Required work. If a line below contains the string "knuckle", copy it out.

Supplied records.
·····
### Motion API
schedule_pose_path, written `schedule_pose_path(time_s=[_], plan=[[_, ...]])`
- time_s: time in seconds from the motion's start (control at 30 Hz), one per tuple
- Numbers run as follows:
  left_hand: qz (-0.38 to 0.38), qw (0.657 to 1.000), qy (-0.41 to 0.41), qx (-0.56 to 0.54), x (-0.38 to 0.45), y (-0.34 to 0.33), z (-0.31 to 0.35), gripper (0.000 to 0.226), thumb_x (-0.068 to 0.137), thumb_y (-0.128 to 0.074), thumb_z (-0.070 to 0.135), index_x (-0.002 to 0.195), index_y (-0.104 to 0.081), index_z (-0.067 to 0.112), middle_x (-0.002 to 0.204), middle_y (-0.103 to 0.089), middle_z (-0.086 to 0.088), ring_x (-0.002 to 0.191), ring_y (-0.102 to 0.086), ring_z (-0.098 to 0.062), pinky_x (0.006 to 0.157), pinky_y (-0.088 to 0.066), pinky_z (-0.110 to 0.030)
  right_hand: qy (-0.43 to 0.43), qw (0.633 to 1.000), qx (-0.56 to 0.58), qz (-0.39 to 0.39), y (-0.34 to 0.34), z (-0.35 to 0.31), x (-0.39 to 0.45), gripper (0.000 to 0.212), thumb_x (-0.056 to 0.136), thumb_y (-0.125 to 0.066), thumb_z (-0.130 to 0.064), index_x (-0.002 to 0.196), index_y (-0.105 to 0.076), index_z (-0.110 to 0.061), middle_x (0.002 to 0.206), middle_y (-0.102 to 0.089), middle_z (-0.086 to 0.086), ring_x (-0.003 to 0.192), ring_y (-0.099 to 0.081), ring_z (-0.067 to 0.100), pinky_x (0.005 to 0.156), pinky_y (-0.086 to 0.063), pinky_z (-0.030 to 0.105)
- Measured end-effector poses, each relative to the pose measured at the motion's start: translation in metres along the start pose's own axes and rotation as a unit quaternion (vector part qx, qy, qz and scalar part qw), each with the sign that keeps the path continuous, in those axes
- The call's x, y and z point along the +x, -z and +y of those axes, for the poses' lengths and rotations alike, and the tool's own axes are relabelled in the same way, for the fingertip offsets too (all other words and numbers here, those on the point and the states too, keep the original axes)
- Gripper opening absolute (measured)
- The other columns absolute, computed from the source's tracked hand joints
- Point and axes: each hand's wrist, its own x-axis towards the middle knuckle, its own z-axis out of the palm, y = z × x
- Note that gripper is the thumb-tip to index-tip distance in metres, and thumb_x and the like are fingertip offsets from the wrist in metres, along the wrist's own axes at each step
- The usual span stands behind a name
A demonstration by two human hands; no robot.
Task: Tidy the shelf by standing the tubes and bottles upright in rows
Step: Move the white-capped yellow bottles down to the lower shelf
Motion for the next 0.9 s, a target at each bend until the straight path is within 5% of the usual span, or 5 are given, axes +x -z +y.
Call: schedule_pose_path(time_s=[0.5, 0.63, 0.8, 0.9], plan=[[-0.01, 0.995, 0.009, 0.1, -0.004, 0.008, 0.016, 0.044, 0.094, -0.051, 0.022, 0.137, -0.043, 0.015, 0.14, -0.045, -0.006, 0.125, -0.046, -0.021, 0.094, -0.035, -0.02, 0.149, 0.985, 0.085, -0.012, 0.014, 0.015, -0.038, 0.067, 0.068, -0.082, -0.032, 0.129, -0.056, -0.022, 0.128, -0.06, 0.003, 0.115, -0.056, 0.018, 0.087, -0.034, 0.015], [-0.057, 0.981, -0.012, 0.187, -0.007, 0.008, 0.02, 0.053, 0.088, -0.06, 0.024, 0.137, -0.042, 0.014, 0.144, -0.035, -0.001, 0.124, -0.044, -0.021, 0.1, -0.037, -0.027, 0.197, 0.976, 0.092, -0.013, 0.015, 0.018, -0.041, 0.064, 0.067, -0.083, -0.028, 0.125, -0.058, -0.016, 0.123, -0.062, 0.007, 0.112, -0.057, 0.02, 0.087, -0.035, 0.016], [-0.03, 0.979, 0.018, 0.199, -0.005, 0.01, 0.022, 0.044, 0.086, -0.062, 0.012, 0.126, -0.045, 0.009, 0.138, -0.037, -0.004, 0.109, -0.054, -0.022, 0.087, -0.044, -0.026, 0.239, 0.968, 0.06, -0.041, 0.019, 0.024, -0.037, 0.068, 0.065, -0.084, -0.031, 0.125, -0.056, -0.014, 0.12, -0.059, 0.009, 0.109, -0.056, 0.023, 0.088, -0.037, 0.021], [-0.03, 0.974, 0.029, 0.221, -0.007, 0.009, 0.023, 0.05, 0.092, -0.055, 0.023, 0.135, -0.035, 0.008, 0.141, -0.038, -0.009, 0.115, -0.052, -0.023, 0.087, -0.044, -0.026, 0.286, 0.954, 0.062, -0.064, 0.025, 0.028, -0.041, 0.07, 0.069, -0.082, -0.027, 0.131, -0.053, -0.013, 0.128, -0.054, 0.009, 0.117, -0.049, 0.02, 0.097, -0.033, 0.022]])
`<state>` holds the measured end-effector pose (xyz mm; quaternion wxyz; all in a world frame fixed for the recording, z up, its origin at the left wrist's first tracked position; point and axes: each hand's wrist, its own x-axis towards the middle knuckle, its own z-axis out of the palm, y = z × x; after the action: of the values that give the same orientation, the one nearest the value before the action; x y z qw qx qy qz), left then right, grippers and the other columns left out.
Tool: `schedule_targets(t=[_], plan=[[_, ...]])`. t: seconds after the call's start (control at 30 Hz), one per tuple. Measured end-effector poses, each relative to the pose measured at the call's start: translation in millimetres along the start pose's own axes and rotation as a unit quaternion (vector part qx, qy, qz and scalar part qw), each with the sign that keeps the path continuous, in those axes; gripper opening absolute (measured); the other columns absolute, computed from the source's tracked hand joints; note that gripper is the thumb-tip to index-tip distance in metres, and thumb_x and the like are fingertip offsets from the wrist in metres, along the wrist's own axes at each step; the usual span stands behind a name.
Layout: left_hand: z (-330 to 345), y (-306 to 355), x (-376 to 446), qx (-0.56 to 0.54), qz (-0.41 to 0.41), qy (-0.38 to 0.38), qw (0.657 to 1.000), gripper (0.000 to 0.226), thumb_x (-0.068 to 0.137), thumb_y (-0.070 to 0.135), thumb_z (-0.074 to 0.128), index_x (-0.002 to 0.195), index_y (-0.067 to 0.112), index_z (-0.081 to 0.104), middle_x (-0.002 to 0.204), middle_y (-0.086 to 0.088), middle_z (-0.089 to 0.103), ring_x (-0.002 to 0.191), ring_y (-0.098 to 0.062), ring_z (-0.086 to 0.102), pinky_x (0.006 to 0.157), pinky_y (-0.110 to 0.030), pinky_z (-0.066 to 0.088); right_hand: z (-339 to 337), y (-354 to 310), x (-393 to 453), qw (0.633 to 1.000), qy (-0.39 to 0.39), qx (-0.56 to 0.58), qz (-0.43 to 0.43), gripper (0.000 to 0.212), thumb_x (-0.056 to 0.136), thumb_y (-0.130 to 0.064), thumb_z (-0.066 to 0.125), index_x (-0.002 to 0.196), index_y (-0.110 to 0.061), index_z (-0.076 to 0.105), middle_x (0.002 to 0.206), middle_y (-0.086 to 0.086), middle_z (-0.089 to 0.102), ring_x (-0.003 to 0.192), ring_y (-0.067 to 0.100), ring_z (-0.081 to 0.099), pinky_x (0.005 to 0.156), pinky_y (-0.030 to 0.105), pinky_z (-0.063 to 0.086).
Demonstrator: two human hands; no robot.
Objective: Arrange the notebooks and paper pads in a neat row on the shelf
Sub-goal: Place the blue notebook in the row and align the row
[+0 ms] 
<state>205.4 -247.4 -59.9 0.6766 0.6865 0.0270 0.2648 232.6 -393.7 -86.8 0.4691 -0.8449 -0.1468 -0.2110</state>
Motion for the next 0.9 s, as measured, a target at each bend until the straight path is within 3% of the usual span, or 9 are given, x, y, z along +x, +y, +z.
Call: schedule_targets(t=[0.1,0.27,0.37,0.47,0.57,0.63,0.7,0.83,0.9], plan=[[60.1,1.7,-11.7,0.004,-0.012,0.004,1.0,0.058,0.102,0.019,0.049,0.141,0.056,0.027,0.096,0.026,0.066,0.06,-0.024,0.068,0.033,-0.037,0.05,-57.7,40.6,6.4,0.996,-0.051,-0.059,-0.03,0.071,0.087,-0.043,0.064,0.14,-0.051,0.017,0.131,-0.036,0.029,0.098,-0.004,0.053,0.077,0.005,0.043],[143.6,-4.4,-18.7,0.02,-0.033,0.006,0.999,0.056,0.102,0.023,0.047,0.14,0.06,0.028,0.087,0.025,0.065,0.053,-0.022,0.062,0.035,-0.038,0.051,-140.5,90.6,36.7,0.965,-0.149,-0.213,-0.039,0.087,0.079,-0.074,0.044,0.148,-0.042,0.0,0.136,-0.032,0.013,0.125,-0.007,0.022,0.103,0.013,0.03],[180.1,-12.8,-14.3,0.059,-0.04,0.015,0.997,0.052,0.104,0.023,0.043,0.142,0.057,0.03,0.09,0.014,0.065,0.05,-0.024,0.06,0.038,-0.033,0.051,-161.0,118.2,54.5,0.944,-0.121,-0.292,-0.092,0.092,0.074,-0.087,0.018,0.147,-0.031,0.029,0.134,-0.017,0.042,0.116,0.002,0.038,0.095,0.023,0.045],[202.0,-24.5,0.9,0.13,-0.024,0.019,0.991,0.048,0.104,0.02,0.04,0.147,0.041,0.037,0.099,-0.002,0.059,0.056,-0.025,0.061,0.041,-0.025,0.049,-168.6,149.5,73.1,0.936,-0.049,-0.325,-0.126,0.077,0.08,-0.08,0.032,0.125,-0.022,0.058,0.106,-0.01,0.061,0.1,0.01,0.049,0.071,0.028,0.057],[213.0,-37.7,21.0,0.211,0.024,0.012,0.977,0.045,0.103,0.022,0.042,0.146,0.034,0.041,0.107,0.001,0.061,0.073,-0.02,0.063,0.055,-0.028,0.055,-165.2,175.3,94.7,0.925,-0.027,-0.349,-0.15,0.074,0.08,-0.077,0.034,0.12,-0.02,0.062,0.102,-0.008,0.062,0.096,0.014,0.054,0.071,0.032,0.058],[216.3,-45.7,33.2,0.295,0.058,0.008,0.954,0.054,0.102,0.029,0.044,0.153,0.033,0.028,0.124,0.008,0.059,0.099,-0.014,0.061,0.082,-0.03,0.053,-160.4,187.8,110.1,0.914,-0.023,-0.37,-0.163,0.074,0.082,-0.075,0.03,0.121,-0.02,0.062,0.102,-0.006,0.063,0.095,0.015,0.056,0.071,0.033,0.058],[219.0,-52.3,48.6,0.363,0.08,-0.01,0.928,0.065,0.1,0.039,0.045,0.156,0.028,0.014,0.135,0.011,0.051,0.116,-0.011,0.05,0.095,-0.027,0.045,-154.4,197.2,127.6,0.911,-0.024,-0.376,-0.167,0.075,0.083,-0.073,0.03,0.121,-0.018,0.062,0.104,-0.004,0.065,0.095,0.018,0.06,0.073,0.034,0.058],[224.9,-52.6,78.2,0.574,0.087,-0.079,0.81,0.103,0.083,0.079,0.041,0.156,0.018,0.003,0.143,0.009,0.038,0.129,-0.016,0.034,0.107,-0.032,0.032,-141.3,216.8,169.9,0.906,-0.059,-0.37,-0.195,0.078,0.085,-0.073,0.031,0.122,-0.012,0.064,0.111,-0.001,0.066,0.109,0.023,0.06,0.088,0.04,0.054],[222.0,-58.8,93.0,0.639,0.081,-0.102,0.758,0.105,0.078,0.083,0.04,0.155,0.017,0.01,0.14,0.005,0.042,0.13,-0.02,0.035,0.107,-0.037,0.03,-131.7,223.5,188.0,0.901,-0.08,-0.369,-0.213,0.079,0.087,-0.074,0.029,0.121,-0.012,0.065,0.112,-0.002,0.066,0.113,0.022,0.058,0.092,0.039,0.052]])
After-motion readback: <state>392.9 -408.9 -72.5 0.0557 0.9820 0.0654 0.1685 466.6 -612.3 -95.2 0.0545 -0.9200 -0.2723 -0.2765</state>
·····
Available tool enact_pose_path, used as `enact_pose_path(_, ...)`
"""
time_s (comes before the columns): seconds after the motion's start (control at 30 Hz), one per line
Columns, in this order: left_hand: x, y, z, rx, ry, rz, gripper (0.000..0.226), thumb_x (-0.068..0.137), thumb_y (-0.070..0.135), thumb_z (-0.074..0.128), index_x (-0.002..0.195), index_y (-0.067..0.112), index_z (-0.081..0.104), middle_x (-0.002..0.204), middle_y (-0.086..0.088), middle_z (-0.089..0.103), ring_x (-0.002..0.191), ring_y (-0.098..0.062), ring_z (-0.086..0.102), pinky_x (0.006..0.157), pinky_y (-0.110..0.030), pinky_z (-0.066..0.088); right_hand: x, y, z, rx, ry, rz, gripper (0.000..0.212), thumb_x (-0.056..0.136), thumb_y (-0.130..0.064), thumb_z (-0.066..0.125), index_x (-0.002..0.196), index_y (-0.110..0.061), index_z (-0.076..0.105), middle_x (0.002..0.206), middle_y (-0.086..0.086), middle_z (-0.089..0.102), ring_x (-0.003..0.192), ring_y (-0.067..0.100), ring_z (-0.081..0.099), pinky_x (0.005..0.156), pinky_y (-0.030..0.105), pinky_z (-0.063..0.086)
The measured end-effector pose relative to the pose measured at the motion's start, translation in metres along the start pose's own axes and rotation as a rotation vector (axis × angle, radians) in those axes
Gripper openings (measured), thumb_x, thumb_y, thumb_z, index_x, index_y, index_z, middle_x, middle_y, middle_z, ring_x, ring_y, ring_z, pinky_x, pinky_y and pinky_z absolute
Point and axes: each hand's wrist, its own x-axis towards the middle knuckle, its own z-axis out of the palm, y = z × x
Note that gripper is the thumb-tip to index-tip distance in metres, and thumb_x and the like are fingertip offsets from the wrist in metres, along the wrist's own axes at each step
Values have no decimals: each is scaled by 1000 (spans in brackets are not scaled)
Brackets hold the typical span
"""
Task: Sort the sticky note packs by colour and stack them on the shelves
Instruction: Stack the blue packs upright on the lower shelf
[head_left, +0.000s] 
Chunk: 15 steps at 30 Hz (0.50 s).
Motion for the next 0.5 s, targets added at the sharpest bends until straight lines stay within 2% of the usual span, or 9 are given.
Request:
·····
Result of the exercise.
- Point and axes: each hand's wrist, its own x-axis towards the middle knuckle, its own z-axis out of the palm, y = z × x
`<state>` holds the measured end-effector pose (xyz mm; quaternion wxyz; all in a world frame fixed for the recording, z up, its origin at the left wrist's first tracked position; point and axes: each hand's wrist, its own x-axis towards the middle knuckle, its own z-axis out of the palm, y = z × x; after the action: of the values that give the same orientation, the one nearest the value before the action; x y z qw qx qy qz), left then right, grippers and the other columns left out.
Point and axes: each hand's wrist, its own x-axis towards the middle knuckle, its own z-axis out of the palm, y = z × x

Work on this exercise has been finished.